The company is also working with the University of Ottawa on SmartCone Life Sciences, an initiative that will allow the device to monitor the core heat of construction workers assigned to cold climates.

“The value proposition for construction companies is that they don’t have to obtain multiple devices to handle a range of safety solutions,” says Lee. “SmartCone is adaptable to almost any application by adding modules to the device. If a construction company is interested in expanding the range of SmartCone’s functions, they can talk to us or one of our partners to expand its capability.”

Construction companies can buy the devices outright or sign on to plans like smart phones, which include a deposit and a monthly fee.

SmartCone’s appearance can also be altered for specific purposes. As a security monitoring system, for example, it can be wrapped inside a skin that looks like the exhaust stack of a piece of heavy equipment.
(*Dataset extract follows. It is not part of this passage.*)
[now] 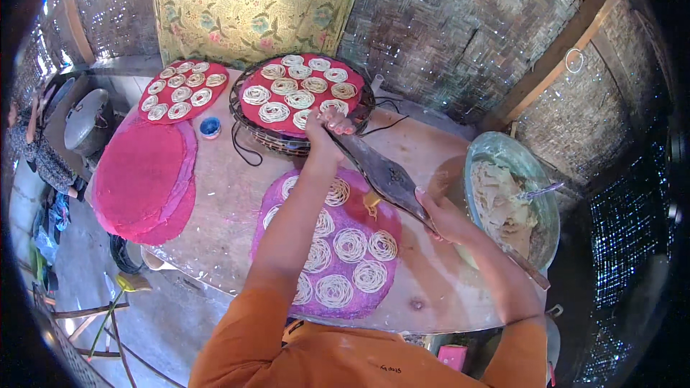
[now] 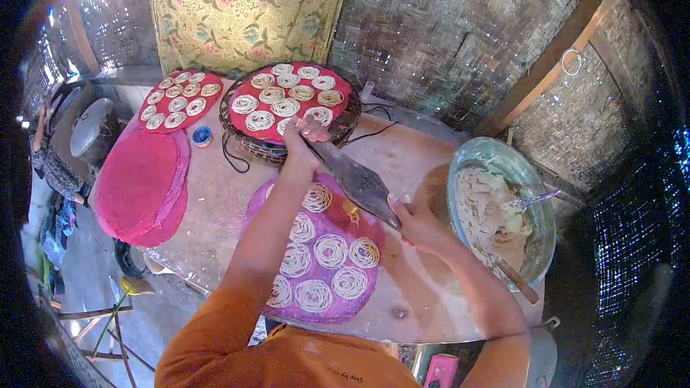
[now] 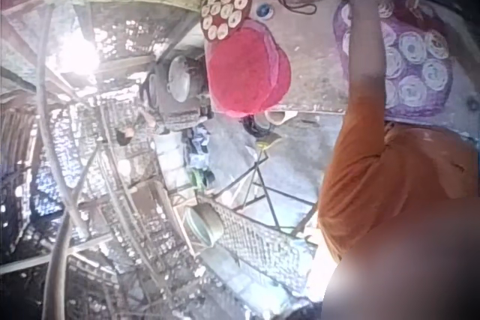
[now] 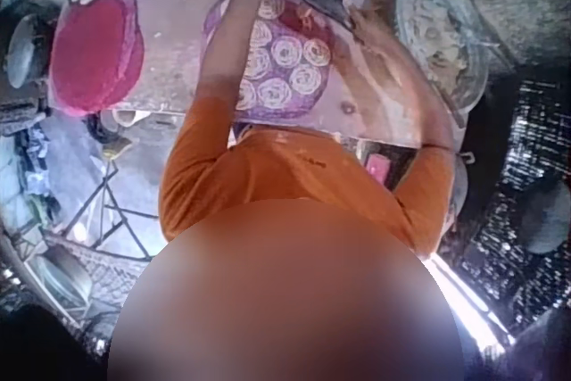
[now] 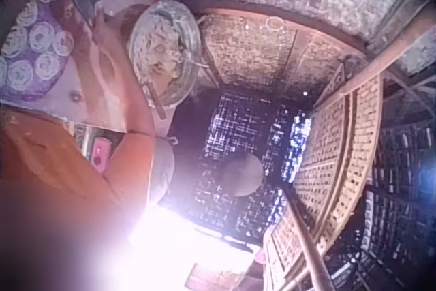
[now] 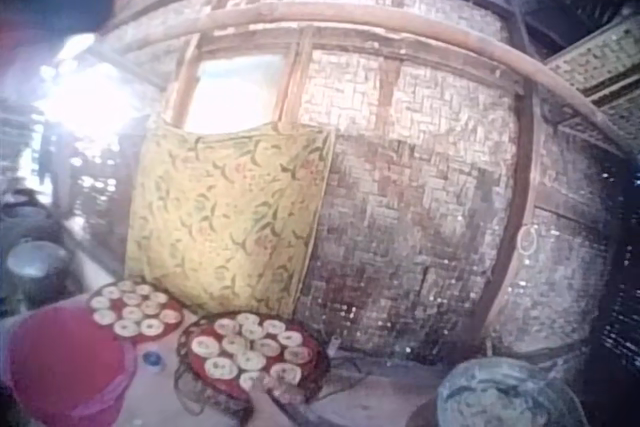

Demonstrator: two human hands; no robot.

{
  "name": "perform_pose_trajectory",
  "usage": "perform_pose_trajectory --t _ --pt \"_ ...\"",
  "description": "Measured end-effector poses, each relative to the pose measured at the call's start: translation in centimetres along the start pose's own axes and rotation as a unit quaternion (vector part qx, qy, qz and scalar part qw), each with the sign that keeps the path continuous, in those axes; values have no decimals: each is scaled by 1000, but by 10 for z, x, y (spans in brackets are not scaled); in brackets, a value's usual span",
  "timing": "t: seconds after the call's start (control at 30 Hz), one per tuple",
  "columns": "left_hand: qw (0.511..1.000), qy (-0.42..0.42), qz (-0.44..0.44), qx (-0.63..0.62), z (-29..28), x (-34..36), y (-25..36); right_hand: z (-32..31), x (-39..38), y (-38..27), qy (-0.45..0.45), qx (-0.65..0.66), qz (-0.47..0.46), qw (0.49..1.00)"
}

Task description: The person uses a manual extrusion tool to squeeze out dough into spiral patterns onto circular mats, refilling the tool by hand from a large plastic basin.

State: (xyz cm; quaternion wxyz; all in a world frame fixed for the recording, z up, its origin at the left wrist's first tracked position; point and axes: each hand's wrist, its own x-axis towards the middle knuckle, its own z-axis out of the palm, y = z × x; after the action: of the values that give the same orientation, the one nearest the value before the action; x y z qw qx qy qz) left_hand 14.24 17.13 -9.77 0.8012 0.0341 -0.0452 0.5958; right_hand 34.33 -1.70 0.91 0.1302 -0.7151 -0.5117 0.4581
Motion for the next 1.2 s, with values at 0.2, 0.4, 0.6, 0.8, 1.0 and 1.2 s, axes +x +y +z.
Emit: perform_pose_trajectory --t 0.2,0.4,0.6,0.8,1.0,1.2 --pt "999 30 24 9 16 -17 -7 -19 -9 6 -18 -35 29 999" --pt "1000 -9 16 14 20 0 1 -6 -1 -1 68 -65 -66 993" --pt "999 4 7 33 16 -17 13 2 -12 0 31 -33 -67 997" --pt "999 33 8 8 -11 -8 -20 -16 1 30 89 -168 9 982" --pt "996 63 11 61 7 7 -31 -11 12 39 165 -163 -47 972" --pt "970 126 -56 201 7 -15 -38 -15 -3 36 172 -134 -62 974"
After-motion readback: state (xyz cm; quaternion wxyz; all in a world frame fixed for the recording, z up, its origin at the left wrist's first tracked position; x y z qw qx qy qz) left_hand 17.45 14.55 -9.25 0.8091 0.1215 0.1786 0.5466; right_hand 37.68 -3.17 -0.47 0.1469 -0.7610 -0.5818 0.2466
SmartCone was one of the finalists in the 2019 Hyperspace Challenge, an initiative supported by the Air Force Research Laboratory’s New Mexico office to develop Internet of Things technology on the moon. The company has been provided with office space at the research centre to further develop extraterrestrial applications, beginning with SmartAsteroid, a dodecahedron designed to create a purpose-built positioning system on the moon.

“It’s based on SmartCone Constellation, a product that creates a dynamic ‘no-go’ zone for construction workers who may be passing beneath areas where they might be injured by falling tools or objects,” says Lee. “Even on the moon, we’re showing our construction roots.”